Er stand ganz allein da. Nach dem Verluste seiner Eltern hatte ihm ein reicher Verwandter die Mittel zur Fortsetzung seiner Studien gewährt. Als ich ihn dann näher kennenlernte, erfuhr ich auch, weshalb er so einsam, ohne jeden Verkehr und ohne jeden jugendlichen Frohsinn, nur in seiner Arbeit aufgehend, dahinlebte. Er krankte wie so viele, denen ein allzu beständiges Herz von der Natur mitgegeben ist, an einer Jugendliebe. Dieses Herz, wohl das treueste, das je geschlagen hat, trauerte einem Mädchen nach, das sich solch heiligen Gefühls völlig unwürdig gezeigt und, den Lockungen eines behaglichen Wohllebens folgend, schließlich einen anderen, reichen Freier vorgezogen hatte. Nie kam er über diese Enttäuschung ganz hinweg.

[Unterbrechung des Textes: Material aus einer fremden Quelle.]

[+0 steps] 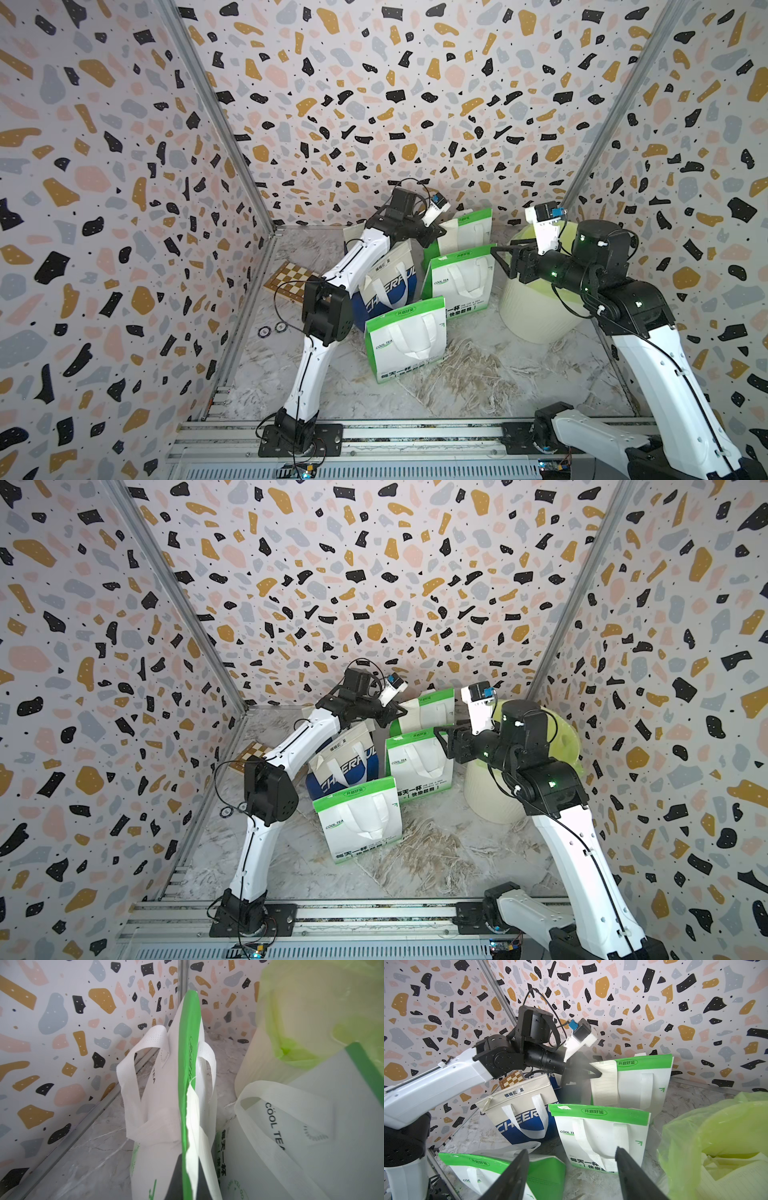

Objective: Shred takeout receipts and throw away
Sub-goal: Move the takeout bag to the center of the board, then tear off the takeout receipt from the takeout bag.

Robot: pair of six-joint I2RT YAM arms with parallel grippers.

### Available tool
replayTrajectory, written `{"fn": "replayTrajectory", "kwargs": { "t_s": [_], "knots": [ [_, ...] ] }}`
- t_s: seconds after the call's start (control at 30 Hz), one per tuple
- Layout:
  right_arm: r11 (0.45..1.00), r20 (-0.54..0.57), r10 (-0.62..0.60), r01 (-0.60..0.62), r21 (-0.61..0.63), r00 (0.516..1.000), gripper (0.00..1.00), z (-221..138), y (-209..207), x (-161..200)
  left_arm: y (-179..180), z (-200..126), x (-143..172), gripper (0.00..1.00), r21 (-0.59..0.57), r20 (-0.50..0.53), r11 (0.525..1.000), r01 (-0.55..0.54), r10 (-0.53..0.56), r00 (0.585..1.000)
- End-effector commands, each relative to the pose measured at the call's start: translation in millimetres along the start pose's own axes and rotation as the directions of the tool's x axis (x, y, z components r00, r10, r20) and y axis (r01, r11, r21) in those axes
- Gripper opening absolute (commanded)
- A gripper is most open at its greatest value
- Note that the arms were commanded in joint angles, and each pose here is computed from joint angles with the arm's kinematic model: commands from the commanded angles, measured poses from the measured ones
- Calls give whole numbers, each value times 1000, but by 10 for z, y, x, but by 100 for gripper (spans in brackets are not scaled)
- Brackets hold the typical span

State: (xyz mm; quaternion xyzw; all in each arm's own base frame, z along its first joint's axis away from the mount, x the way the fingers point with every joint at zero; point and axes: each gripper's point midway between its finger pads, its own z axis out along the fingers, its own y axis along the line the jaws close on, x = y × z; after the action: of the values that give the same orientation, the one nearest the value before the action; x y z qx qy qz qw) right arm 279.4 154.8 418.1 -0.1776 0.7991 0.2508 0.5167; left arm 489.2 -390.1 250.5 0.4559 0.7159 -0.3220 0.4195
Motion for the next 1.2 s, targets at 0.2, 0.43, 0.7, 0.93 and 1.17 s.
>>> {"fn": "replayTrajectory", "kwargs": {
  "t_s": [0.2, 0.43, 0.7, 0.93, 1.17],
  "knots": [
    [989, -133, 75, -90, -115, 988, 75, 463, 126, -146, -365, -618, -269, 0, 44, 96, 997, -60, 55, 994],
    [976, -253, 138, -174, -129, 958, 88, 1056, 91, -15, -286, -898, -180, 0, 21, 186, 999, 39, -42, 982],
    [979, -308, 123, -167, -118, 943, 89, 1543, 13, 172, -317, -888, -90, 0, 52, 182, 996, 78, -87, 979],
    [980, -309, 68, -121, -156, 948, 86, 1845, -46, 243, -370, -875, -79, 0, 92, 190, 993, 73, -90, 978],
    [982, -321, 6, -66, -174, 947, 83, 2099, -98, 171, -403, -859, -53, 0, 115, 188, 991, 74, -95, 978]
  ]
}}
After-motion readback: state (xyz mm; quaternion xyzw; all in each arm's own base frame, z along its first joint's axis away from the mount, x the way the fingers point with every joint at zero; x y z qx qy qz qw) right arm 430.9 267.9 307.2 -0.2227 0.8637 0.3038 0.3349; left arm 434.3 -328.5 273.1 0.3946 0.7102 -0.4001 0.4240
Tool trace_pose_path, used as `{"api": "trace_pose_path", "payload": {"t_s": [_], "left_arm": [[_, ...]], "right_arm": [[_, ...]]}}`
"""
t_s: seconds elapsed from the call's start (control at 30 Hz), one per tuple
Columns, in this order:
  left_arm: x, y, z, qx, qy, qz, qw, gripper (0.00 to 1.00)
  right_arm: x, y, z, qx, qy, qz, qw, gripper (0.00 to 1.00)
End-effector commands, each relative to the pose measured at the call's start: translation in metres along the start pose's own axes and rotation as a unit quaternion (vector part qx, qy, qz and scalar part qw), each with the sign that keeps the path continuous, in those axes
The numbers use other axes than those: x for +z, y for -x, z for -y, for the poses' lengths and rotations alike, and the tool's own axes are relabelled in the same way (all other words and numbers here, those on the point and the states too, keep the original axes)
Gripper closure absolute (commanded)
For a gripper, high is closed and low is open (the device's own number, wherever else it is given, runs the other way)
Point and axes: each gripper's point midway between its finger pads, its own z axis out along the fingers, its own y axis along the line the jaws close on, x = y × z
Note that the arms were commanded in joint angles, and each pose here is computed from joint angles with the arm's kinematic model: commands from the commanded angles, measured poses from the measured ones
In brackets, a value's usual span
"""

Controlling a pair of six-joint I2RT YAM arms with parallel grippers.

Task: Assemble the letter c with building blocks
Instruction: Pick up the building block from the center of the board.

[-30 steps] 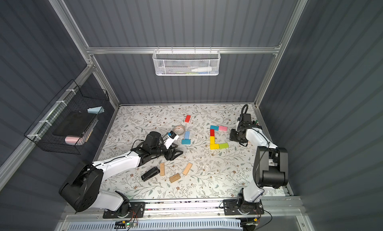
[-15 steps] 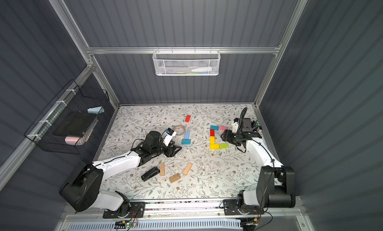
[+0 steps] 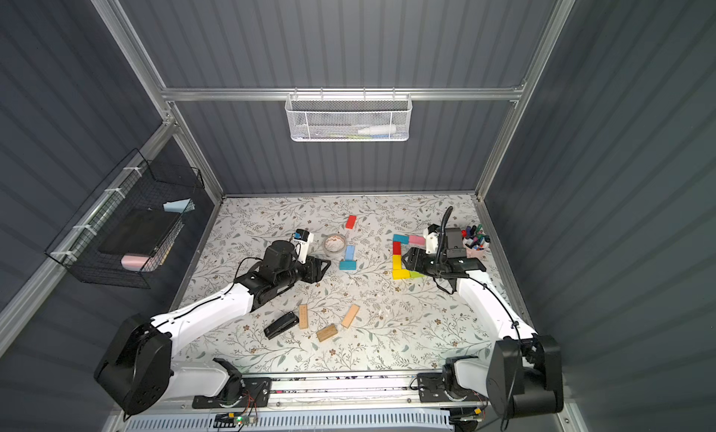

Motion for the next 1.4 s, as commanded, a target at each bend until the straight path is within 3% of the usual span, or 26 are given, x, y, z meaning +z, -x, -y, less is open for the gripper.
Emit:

Nach Beendigung unserer Studien fanden wir beide als Ingenieure bei einer großen Hamburger Firma Anstellung, die gerade das Eisenbahnnetz in der Provinz Schleswig-Holstein ausbaute. Kurz vor meinem fünfundzwanzigsten Geburtstage erhielt ich von meiner Mutter einen Brief, in dem sie mich bat, mich auf jeden Fall für einige Tage freizumachen und mein Wiegenfest bei ihr zu verleben. Welche

Empfohlene Zitierweise:
Walther Kabel: Das Auge des Brahma. Leipziger Kriminalbücherverlag, Werner Dietsch Verlag, Leipzig 1919, Seite 6. Digitale Volltext-Ausgabe bei Wikisource, URL: https://de.wikisource.org/w/index.php?title=Seite:Das_Auge_des_Brahma.pdf/7&oldid=- (Version vom 30.6.2018)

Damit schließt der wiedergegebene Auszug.